Network interface MTU of 1500 is not guaranteed. Some clouds give us smaller MTUs due to use of overlay networking. Test jobs should check interface MTUs and use an appropriate value for the current instance if creating new interfaces or bridges.
Why are Jobs for Changes Queued for a Long Time¶
We have a finite number of resources to run jobs on. We process jobs for changes in order based on a priority queuing system. This priority queue assigns test resources to Zuul queues based on the number of total changes in that queue. Changes at the heads of these queues are assigned resources before those at the end of the queues.
We have done this to ensure that large projects with many changes and long running jobs do not starve small projects with few changes and short jobs.
In order to make the queues run quicker there are several variables we can change:
Lower demand. Fewer changes and/or jobs will result in less demand for resources increasing availability for the changes that remain.

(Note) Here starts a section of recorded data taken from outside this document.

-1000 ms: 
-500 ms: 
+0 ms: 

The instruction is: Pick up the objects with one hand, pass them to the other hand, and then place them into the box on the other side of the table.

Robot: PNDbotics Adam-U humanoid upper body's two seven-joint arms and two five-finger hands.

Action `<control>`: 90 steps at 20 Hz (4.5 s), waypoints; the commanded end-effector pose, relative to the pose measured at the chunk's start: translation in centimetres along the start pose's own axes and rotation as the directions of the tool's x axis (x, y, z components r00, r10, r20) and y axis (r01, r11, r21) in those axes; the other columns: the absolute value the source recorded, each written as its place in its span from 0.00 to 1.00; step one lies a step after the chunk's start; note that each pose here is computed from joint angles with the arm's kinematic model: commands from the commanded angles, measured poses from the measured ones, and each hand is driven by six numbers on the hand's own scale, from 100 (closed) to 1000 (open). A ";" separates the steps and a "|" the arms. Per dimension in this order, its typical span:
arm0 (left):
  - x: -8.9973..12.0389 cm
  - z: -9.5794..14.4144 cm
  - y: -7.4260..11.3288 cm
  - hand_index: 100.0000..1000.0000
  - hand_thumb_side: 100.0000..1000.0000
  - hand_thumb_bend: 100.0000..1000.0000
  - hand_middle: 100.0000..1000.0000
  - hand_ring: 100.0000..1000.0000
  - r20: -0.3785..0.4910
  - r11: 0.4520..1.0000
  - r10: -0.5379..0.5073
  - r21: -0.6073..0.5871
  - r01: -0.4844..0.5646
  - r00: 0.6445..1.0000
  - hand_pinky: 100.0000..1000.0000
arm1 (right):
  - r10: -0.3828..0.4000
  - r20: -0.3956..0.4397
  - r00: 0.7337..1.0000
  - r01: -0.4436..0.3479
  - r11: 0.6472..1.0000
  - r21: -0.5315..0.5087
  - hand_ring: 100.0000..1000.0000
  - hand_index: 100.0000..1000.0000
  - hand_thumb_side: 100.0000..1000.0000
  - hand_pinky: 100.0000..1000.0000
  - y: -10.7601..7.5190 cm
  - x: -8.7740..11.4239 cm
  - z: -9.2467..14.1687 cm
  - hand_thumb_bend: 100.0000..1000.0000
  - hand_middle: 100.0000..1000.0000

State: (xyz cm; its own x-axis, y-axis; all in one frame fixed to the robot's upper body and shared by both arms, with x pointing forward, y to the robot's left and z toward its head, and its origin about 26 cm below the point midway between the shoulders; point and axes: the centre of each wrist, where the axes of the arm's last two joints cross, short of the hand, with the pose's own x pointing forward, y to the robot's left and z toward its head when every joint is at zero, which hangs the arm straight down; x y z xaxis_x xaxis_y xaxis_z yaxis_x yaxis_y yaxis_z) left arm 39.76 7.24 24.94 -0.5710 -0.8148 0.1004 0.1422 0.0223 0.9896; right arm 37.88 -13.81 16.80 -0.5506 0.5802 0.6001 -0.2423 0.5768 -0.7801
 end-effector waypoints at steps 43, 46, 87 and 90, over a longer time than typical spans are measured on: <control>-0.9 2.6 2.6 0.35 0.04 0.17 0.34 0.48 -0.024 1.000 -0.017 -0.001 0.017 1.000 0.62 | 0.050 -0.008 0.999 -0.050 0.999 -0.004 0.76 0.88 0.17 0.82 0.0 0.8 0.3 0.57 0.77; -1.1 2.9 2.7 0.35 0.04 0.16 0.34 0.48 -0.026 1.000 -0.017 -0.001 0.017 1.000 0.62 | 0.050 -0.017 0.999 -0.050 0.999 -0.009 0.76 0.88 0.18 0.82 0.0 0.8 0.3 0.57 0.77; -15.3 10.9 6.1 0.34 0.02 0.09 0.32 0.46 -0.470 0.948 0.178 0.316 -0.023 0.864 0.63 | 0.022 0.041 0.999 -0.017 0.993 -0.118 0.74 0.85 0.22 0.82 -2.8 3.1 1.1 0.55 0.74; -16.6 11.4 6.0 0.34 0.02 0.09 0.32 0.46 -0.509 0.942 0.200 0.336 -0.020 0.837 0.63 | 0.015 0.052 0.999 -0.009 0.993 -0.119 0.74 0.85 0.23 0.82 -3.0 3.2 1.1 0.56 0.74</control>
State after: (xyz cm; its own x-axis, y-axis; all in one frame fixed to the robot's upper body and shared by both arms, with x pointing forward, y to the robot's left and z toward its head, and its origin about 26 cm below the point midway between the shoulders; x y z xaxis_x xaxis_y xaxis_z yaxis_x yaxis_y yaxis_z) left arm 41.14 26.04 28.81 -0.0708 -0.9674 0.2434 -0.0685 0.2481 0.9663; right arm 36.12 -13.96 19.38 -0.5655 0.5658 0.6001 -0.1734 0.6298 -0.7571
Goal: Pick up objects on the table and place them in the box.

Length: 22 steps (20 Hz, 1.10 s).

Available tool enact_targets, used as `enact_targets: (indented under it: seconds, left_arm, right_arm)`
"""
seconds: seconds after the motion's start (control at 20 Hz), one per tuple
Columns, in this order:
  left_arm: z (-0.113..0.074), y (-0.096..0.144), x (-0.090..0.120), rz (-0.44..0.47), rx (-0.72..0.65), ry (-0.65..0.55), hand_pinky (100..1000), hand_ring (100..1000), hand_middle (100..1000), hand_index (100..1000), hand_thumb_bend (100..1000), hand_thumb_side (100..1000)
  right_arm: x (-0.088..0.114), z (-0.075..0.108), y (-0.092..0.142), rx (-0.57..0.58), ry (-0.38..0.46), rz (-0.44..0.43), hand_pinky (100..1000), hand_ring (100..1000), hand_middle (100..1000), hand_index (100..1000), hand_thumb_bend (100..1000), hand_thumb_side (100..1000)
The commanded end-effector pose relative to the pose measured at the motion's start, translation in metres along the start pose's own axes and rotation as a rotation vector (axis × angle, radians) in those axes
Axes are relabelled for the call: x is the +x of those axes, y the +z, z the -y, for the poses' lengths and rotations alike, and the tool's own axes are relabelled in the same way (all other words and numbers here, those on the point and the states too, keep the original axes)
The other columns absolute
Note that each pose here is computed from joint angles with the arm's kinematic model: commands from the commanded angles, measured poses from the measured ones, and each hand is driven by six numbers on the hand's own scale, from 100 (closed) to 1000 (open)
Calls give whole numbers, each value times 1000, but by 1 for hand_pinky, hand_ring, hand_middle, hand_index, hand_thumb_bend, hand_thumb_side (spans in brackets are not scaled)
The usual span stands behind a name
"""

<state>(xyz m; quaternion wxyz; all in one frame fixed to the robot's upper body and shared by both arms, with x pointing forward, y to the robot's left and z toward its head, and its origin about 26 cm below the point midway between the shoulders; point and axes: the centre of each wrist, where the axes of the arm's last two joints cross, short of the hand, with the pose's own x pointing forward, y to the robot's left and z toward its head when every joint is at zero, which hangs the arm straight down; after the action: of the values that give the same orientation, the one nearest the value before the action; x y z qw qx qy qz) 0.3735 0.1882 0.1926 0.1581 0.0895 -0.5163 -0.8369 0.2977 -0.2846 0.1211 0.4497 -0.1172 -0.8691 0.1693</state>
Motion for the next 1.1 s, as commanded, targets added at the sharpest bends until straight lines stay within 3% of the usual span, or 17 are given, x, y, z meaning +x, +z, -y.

Reduce job resource costs. Reducing job runtime means those resources can be reused sooner by other jobs. Keep in mind that multinode jobs use a whole integer multiple more resources than single node jobs. You should only use multinode jobs where necessary to test specific interactions or to fit a complex test case into the resources we have.
Improve job reliability. If jobs fail because the tests or software under test are unreliable then we have to run more jobs to successfully merge our software. This effect is compounded by our gate queues because anytime we have a change that fails we must remove it from the queue, rebuild the queue without that change, then restart all jobs in the queue with that change evicted.
Keep in mind that we are also dog fooding OpenStack to run OpenStack’s CI system. This means that a more reliable OpenStack is able to provide resources to our CI system effectively. Fixing OpenStack in this case is a win win situation.
Add resources to our pools. If we have more total resources then we will have more to spread around.
In general, we would like to see our software perform the testing that the developers feel is necessary. We should do so responsibly. What this means is instead of deleting jobs or ignoring changes we should improve our test reliability to ensure changes exit queues as quickly as possible with minimal resource cost. This then ensures the changes behind are able to get resources quickly.
We are also always happy to add resources if they are available, but the priority from the project should be to ensure we are using what we do have responsibly.
Handling Zuul Secrets¶
Zuul secrets are the expected means of safely incorporating secret data (e.g., passwords or cryptographic keys) into job definitions. See the Using Secrets section of the Project Driver’s Guide chapter for some basic user guidance on this feature.
Credentials and similar secrets encrypted for the per-project keys Zuul uses cannot be decrypted except by Zuul and (by extension) the root sysadmins operating the Zuul service and maintaining the job nodes where those secrets are utilized. By policy, these sysadmins will not deliberately decrypt secrets or access decrypted secrets, aside from non-production test vectors used to ensure the feature is working correctly. They will not under any circumstances be able to provide decrypted copies of your project’s secrets on request, and so you cannot consider the encrypted copy as a backup but should instead find ways to safely maintain (and if necessary share) your own backup copies if you’re unable to easily revoke/replace them when lost.